*WHAT YOU SHOULD DO*. All the data below needs to be retyped exactly as shown.

*GIVEN INFORMATION*.
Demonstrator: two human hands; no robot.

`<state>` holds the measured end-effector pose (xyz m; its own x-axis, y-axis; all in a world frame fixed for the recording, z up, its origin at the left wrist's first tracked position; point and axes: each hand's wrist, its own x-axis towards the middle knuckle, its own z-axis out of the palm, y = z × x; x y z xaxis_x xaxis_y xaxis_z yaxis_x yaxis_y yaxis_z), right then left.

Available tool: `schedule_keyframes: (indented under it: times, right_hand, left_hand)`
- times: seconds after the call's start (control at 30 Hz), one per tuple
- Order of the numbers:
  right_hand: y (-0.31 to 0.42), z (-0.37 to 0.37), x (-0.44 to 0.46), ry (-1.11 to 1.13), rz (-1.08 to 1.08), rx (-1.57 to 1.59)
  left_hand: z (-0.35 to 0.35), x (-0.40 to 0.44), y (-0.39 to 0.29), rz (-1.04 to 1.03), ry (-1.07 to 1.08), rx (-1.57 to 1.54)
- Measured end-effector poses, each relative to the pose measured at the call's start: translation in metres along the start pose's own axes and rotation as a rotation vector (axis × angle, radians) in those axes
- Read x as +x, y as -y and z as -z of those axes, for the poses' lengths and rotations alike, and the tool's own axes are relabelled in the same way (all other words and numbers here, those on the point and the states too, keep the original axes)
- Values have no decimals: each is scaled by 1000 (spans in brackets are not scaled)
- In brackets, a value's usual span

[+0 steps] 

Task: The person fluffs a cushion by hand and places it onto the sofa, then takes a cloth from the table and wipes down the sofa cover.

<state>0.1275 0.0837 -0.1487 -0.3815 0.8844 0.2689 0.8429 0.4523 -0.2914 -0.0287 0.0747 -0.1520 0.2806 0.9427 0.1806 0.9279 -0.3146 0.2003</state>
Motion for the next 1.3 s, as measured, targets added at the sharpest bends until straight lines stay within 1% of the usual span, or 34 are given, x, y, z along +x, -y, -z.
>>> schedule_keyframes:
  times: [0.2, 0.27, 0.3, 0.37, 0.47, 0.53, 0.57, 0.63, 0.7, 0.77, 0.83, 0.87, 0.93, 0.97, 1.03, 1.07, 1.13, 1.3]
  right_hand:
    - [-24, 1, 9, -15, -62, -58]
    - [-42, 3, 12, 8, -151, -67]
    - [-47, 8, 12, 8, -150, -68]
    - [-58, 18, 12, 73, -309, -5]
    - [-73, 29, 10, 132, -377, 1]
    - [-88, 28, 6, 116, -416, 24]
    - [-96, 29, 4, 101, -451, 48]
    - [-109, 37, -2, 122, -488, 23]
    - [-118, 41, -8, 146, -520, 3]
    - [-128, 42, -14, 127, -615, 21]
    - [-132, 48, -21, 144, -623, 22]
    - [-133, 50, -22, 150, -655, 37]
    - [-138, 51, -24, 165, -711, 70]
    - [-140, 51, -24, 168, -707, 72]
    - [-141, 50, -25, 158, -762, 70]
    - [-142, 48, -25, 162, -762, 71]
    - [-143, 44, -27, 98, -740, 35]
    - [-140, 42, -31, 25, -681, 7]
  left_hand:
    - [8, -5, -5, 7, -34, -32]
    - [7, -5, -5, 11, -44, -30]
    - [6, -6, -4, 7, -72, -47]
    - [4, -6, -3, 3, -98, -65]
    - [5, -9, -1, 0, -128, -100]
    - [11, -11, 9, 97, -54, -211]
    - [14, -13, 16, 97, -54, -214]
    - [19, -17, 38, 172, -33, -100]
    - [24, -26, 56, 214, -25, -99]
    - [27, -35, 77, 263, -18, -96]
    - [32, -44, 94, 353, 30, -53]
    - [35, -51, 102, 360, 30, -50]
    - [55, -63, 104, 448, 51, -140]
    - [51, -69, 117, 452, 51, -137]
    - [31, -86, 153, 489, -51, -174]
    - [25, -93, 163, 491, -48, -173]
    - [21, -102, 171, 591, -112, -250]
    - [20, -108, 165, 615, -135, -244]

*ANSWER TO THIS EXERCISE*.
Demonstrator: two human hands; no robot.

`<state>` holds the measured end-effector pose (xyz m; its own x-axis, y-axis; all in a world frame fixed for the recording, z up, its origin at the left wrist's first tracked position; point and axes: each hand's wrist, its own x-axis towards the middle knuckle, its own z-axis out of the palm, y = z × x; x y z xaxis_x xaxis_y xaxis_z yaxis_x yaxis_y yaxis_z), right then left.

Available tool: `schedule_keyframes: (indented under it: times, right_hand, left_hand)`
- times: seconds after the call's start (control at 30 Hz), one per tuple
- Order of the numbers:
  right_hand: y (-0.31 to 0.42), z (-0.37 to 0.37), x (-0.44 to 0.46), ry (-1.11 to 1.13), rz (-1.08 to 1.08), rx (-1.57 to 1.59)
  left_hand: z (-0.35 to 0.35), x (-0.40 to 0.44), y (-0.39 to 0.29), rz (-1.04 to 1.03), ry (-1.07 to 1.08), rx (-1.57 to 1.54)
- Measured end-effector poses, each relative to the pose measured at the call's start: translation in metres along the start pose's own axes and rotation as a rotation vector (axis × angle, radians) in those axes
- Read x as +x, y as -y and z as -z of those axes, for the poses' lengths and rotations alike, and the tool's own axes are relabelled in the same way (all other words and numbers here, those on the point and the states too, keep the original axes)
- Values have no decimals: each is scaled by 1000 (spans in brackets are not scaled)
- In brackets, a value's usual span

[+0 steps] 

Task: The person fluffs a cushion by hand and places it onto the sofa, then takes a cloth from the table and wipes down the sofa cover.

<state>0.1275 0.0837 -0.1487 -0.3815 0.8844 0.2689 0.8429 0.4523 -0.2914 -0.0287 0.0747 -0.1520 0.2806 0.9427 0.1806 0.9279 -0.3146 0.2003</state>
Motion for the next 1.3 s, as measured, targets added at the sharpest bends until straight lines stay within 1% of the usual span, or 34 are given, x, y, z along +x, -y, -z.
>>> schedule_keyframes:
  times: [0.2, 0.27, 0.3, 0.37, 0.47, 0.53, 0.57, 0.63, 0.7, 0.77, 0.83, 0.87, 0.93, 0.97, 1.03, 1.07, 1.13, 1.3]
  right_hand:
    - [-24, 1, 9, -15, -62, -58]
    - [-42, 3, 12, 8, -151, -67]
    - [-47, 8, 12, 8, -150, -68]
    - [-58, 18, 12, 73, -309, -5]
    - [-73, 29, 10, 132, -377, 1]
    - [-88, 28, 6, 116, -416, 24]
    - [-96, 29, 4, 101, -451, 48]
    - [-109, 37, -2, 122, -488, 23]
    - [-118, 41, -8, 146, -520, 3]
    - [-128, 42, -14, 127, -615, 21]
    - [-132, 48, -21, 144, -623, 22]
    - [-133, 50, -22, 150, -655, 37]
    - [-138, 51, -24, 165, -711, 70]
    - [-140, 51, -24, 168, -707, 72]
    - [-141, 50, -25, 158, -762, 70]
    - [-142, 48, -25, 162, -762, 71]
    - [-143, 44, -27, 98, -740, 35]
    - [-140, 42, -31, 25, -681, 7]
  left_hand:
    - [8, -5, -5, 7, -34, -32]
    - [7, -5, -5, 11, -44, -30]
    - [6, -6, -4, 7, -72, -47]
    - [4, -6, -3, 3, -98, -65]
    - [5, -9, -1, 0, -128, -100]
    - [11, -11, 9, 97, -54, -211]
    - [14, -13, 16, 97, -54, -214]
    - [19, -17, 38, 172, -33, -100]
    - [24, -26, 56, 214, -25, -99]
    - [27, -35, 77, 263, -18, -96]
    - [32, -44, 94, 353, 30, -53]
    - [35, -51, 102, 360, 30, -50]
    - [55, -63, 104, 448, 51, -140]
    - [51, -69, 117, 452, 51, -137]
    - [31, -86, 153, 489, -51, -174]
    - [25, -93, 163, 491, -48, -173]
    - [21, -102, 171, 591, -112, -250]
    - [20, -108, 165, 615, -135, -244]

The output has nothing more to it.